El Rey sí atendió al presidente Vivas, el jefe de la plaza invadida. Lo recibió, lo atendió durante dos horas, le dio ánimos, le subrayó la solidaridad de la Corona y de la nación, le prometió que se desplazaría a Ceuta en cuanto se lo permitiera la autoridad ejecutiva y recordó que España existe, que el Estado -cojitranco y descuajeringado- todavía respira y que la nación es algo más que la banda de Pedro, Begoña la imputada, ZP el contrabandista y sus liliputienses separatistas. “Bajo el azul descolorido de su chaqueta lleva un traje de armiño”. El Rey de Dickinson.
Mundial sin Bogart
Sánchez, ajeno a la actitud de Felipe VI juguetea estos días en su palacete veraniego con algunas piececitas de su puzzle. Mantener contento a Mohamed VI en su empeño en que la final del Mundial de Fútbol se juegue en Casablanca, es una de ellas. Sin Bogart. A Sánchez el balompié se la bufa, y si es un antojo del señor de Pegasus, pues sea. Además, Trump apoya al perverso señorín de Rabat y no hay que dar más batallas que las que se puedan ganar.

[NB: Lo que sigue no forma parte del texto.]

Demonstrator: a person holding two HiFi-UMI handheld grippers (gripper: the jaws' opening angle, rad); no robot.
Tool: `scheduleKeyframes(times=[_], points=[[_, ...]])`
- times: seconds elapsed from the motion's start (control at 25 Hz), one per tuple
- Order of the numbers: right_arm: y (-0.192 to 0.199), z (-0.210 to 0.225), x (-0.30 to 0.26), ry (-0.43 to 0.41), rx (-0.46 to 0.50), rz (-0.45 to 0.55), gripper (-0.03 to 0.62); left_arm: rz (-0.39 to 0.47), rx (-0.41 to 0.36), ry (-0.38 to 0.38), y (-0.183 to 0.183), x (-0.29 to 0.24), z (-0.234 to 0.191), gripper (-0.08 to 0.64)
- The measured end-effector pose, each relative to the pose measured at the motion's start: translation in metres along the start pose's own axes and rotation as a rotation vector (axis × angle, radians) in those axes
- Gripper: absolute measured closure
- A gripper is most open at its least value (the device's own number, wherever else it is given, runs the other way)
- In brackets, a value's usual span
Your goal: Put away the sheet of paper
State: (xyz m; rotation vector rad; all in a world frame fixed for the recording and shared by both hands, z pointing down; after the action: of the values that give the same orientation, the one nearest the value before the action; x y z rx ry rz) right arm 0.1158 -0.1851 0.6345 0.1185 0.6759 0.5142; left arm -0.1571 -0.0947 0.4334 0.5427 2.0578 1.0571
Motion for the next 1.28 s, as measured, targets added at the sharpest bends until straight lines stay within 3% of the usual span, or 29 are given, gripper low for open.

Quizás ignora que en este viejo país ineficiente las cosas del fútbol importan algo más que las cuitas de Ceuta, que a él particularmente le traen al pairo. Debería meditarlo serenamente. Por aquí andan todavía exultantes con su selección campeona y no es cosa de empañar esa raquítica alegría con la entrega de la final al petulante alauita. También se afanará en urdir un plan para seguir en La Moncloa tras las elecciones del 27 en las que los demóscopos le anuncian un tortazo morrocotudo. Su empeño, sabido es, se centra en celebrar el centenario de la República sentadito en su sillón. Así pasará a la historia.
Quizás para cuando arranque el jamboree futbolístico de 2030 ya ni Trump, ni Fifantino ni siquiera Sánchez estén en sus puestos. Un vendaval de cordura habrá acabado con todos.